Here's my dataframe
df1 = structure(list(item = c(NA, "polygon", NA, NA, NA, NA, NA, "polygon",
"polygon", "0", NA, "polygon", "polygon"), identity = c("pol",
"0", NA, NA, NA, NA, "0", "pol", "pol", "0", NA, "pol", "pol"
), unique = c("polx", "0", "0", "0", "0", "0", "0", "polx", "0",
"0", NA, "polx", "0"), detect = c("ox", "0", "0", "0", "0", "0",
NA, NA, "ox", "0", NA, "ox", NA), structure = c("hex", "0", "0",
"0", "0", "0", NA, "hex", "hex", "0", NA, "hex", "hex"), key = c("IUGDG",
"0", "0", "0", NA, "0", NA, "IUGDG", "IUGDG", "0", NA, "IUGDG",
"IUGDG"), code = c("adg434kk", "0", "0", "0", NA, "0", NA, "adg434kk",
"adg434kk", "0", NA, "adg434kk", "adg434kk")), class = "data.frame", row.names = c(NA,
-13L))
item identity unique detect structure key code
1 <NA> pol polx ox hex IUGDG adg434kk
2 polygon 0 0 0 0 0 0
3 <NA> <NA> 0 0 0 0 0
4 <NA> <NA> 0 0 0 0 0
5 <NA> <NA> 0 0 0 <NA> <NA>
6 <NA> <NA> 0 0 0 0 0
7 <NA> 0 0 <NA> <NA> <NA> <NA>
8 polygon pol polx <NA> hex IUGDG adg434kk
9 polygon pol 0 ox hex IUGDG adg434kk
10 0 0 0 0 0 0 0
11 <NA> <NA> <NA> <NA> <NA> <NA> <NA>
12 polygon pol polx ox hex IUGDG adg434kk
13 polygon pol 0 <NA> hex IUGDG adg434kk
Expected output:
item identity unique detect structure key code
1 <NA> <NA> 0 0 0 0 0
2 <NA> <NA> 0 0 0 0 0
3 <NA> <NA> 0 0 0 <NA> <NA>
4 <NA> <NA> 0 0 0 0 0
5 <NA> 0 0 <NA> <NA> <NA> <NA>
I have tried with something similar to what i have posted earlier at How to filter across any columns for na and empty value but not 0 and changed to syntax as below but it's not working:
df1 %>%
filter(if_any(item:code, ~ is.na(.x)),
if_any(item:code, ~ .x == 0),
!if_any(item:code, complete.cases))
Can someone help please?

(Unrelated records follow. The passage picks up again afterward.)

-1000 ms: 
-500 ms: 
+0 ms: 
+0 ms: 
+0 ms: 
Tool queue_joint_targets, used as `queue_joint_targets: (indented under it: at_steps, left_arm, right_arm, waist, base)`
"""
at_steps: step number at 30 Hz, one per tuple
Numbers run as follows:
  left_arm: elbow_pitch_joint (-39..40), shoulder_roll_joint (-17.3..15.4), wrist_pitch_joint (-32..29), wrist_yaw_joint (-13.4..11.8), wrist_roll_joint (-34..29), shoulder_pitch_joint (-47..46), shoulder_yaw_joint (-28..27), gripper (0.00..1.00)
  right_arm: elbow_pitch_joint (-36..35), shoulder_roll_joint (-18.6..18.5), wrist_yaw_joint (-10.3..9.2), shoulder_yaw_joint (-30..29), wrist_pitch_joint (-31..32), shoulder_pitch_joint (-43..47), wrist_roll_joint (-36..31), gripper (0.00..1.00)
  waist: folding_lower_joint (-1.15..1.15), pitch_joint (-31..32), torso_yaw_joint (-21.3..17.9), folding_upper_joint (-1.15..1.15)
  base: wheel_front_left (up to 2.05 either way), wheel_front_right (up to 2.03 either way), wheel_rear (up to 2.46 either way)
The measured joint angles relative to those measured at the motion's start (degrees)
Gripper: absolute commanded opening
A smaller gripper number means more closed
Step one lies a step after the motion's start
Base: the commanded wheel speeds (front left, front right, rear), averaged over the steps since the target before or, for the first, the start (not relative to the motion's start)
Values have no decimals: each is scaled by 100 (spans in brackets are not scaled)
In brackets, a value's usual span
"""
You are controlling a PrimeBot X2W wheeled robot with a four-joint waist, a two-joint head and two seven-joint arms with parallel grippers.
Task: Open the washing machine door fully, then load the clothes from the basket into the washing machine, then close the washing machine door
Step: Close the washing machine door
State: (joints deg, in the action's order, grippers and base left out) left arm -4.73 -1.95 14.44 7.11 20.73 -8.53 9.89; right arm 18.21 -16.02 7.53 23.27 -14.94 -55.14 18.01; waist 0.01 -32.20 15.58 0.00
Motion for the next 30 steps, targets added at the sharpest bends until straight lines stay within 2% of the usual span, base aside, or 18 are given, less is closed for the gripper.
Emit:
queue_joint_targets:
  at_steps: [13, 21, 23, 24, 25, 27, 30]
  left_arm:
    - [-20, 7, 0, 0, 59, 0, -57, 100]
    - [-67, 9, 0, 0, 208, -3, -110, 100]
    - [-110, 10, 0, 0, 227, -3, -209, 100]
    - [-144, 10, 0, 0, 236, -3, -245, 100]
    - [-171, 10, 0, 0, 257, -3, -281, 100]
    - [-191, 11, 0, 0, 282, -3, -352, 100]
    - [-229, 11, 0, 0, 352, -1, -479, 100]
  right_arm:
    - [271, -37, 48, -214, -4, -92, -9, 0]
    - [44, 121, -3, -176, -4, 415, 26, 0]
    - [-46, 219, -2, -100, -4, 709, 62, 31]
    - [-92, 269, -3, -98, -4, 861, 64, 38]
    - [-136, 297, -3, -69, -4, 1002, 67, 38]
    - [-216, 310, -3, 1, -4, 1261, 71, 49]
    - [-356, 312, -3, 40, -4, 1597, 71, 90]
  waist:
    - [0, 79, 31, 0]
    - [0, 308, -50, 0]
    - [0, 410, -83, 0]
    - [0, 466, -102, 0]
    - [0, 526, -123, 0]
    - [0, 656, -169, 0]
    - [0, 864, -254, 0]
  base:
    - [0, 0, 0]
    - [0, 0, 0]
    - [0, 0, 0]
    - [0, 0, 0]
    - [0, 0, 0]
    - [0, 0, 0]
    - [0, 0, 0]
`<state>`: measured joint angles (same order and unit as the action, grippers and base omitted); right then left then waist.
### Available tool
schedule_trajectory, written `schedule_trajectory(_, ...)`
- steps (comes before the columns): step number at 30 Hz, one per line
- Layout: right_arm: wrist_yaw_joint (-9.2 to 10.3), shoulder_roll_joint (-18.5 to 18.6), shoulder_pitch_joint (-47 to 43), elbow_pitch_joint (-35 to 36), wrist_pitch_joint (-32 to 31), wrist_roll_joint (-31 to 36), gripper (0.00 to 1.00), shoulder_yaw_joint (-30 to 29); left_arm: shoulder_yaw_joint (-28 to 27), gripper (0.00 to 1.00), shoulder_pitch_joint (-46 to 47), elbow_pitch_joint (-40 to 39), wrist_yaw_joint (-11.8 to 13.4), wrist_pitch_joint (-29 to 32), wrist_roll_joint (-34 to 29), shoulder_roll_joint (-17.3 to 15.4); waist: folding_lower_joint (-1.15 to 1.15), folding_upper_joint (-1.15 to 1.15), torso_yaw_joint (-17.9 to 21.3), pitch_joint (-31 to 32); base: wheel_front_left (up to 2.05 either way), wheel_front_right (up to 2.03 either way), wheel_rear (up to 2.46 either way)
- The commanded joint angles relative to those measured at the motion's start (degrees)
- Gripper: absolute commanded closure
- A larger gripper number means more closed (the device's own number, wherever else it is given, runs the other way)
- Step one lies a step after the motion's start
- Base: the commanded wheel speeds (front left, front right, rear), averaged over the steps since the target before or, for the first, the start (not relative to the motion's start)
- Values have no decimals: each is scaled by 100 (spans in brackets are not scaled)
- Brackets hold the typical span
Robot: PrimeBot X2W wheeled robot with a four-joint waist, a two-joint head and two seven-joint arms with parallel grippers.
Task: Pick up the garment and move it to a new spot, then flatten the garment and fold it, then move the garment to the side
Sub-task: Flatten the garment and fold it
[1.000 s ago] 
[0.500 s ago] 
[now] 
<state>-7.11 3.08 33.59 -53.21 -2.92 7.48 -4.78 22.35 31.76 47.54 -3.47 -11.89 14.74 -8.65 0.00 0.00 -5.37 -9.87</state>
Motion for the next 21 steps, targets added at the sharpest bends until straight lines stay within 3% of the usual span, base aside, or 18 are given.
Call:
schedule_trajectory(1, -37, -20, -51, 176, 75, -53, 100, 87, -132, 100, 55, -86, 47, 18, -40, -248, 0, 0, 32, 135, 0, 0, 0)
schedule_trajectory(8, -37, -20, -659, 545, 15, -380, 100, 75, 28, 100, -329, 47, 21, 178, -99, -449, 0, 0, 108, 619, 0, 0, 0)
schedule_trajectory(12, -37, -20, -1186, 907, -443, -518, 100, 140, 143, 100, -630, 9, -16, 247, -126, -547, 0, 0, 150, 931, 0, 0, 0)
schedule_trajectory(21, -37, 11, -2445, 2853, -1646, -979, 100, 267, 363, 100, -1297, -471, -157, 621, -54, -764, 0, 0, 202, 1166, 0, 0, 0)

Thanks.
CodePudding user response:
# Extract rows that only consists of NA and zero
df2 <- df1[ rowSums(is.na(df1) | (df1 == 0)) == ncol(df1), ]
> df2
item identity unique detect structure key code
3 <NA> <NA> 0 0 0 0 0
4 <NA> <NA> 0 0 0 0 0
5 <NA> <NA> 0 0 0 <NA> <NA>
6 <NA> <NA> 0 0 0 0 0
7 <NA> 0 0 <NA> <NA> <NA> <NA>
10 0 0 0 0 0 0 0
11 <NA> <NA> <NA> <NA> <NA> <NA> <NA>
# Exclude rows with only NA and zero
df3 <- df2[ rowSums(is.na(df2)) != ncol(df2) & rowSums(is.na(df2)) > 0, ]
> df3
item identity unique detect structure key code
3 <NA> <NA> 0 0 0 0 0
4 <NA> <NA> 0 0 0 0 0
5 <NA> <NA> 0 0 0 <NA> <NA>
6 <NA> <NA> 0 0 0 0 0
7 <NA> 0 0 <NA> <NA> <NA> <NA>
CodePudding user response:
I managed to solve it myself:
df2 <- filter(df1, if_all(everything(), ~ is.na(.) | .x == 0)) %>%
filter(if_any(item:code, ~ .x == 0),
if_any(item:code, ~ is.na(.)))
item identity unique detect structure key code
1 <NA> <NA> 0 0 0 0 0
2 <NA> <NA> 0 0 0 0 0
3 <NA> <NA> 0 0 0 <NA> <NA>
4 <NA> <NA> 0 0 0 0 0
5 <NA> 0 0 <NA> <NA> <NA> <NA>
filter(df1, if_all(everything(), ~ is.na(.) | .x == 0))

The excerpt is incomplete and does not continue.